Good Cooks Do Tinker with Recipes



16 January 2014

Citation templates are so intimidating. Not to mention: demanding.  Include a, b, c, d, e. Use italics here and quotation marks there. But don’t put punctuation between x and y or Miss Thistlebottom's hair will curl. Yada Yada. Before long we start feeling like Mark Twain, who is said to have sent a totally unpunctuated manuscript to his editor, put a slew of marks in a postscript, and added a snark: Here’s all the punctuation. Put it wherever you want it.

How do you react to the templates in your software or the examples in EE? Do you consider them dictates—or argue that dictates don’t matter? Are they suggestive or prescriptive? What do you do when you can’t find a model that fits your need exactly?

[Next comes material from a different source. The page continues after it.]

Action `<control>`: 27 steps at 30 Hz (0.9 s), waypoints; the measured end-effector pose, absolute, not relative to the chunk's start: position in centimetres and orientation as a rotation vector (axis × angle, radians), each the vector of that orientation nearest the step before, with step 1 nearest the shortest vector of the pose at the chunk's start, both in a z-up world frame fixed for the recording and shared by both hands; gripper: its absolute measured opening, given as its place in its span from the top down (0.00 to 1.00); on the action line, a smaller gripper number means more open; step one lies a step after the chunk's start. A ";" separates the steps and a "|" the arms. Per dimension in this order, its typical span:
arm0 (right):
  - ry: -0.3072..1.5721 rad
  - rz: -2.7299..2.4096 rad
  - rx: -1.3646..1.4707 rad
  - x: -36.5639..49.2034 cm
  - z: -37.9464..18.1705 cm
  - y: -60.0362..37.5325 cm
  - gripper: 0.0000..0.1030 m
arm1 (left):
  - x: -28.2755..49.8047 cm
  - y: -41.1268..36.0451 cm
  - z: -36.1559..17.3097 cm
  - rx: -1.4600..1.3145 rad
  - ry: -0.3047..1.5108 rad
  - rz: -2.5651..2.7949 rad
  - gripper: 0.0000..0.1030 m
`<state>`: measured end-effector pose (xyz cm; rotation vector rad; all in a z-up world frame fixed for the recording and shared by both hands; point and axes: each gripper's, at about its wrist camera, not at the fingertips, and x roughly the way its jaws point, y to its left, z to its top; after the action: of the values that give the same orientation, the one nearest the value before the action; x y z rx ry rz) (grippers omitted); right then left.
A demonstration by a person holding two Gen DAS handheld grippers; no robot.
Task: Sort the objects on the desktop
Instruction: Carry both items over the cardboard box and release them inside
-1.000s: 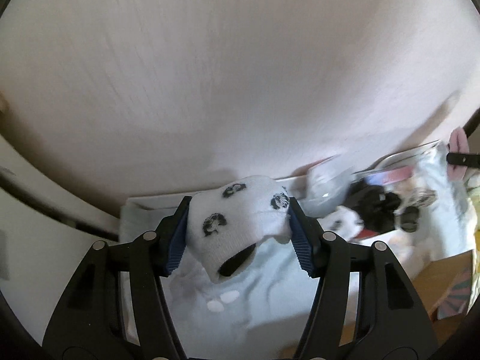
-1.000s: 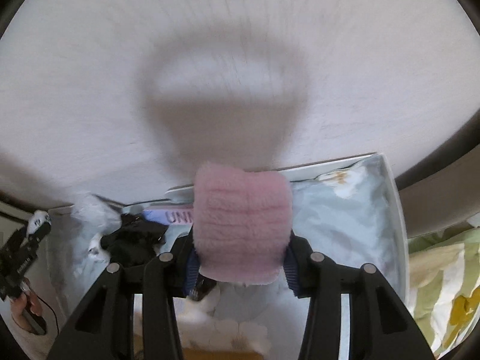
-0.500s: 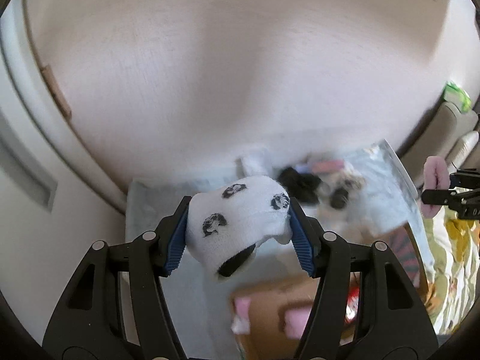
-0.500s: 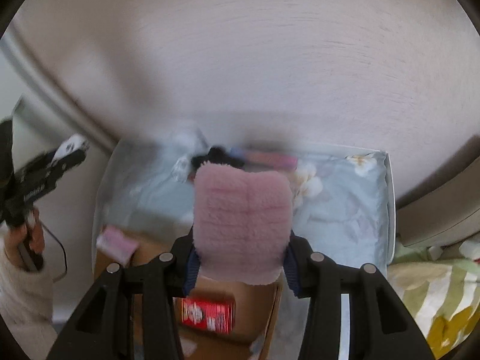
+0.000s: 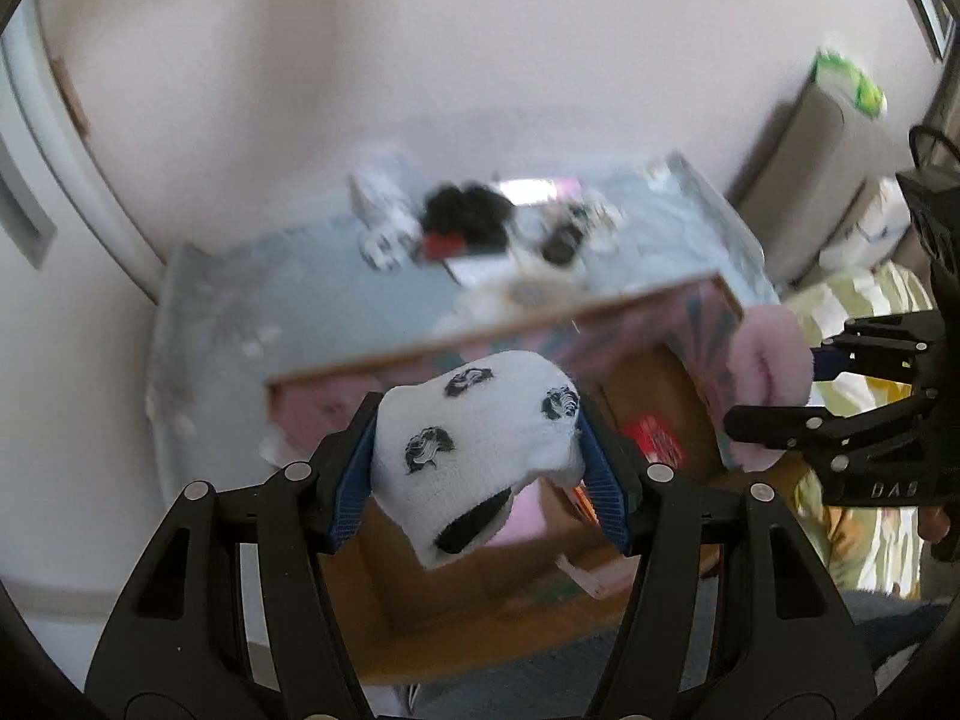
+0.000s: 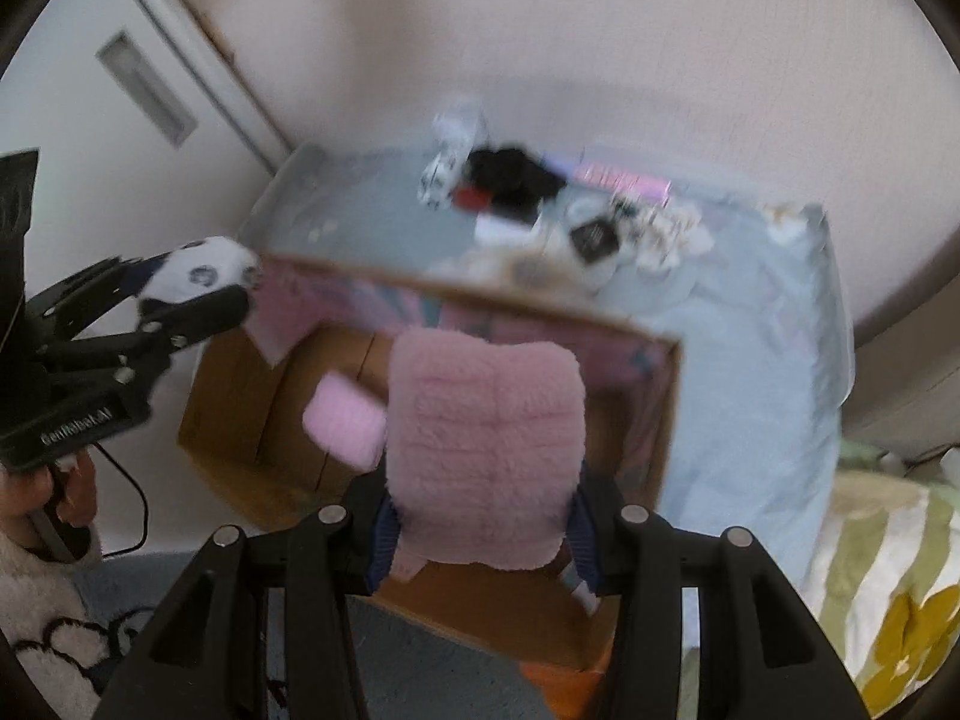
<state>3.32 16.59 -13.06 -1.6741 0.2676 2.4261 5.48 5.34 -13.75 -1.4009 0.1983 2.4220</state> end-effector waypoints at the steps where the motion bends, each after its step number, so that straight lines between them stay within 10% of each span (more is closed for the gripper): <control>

Citations are quite rigid in some fields. Citations to standard sources such as books and articles also tend to be rigid in the humanities. But those who study the original papers and artifacts of yesteryear—the real deal—soon discover that rigidity just isn't an option.

Since so much of the world is busy posting recipes to Facebook and Pinterest, let’s borrow from that metaphor. EE is a cookbook. It starts with a tutorial for budding chefs. It offers a gazillion recipes for specific dishes. So what happens when the recipe calls for chocolate chips and your pantry has no chocolate chips? You improvise. Sometimes it works. Sometimes it doesn’t. How well your improvisation works will depend upon how well you understand the fundamentals of cooking and what balance of ingredients is essential if you want chocolate cookies instead of chocolate pudding.

EE’s Chapter 2 covers the fundamentals of citation. Its very first paragraph jumps right into this issue of improvisation: Citation is an art, not a science.  Whether we’re artists or cooks, the issue is the same. As newbies, we learn the principles. Once we have mastered the basics, we can improvise to capture the uniqueness of each subject or setting. In fact, once we have learned the principles of citation, to quote EE 2.1, “we have both an artistic license and a researcher’s responsibility to adapt those principles to fit materials that do not match any standard model.”

There now, does that make you feel better?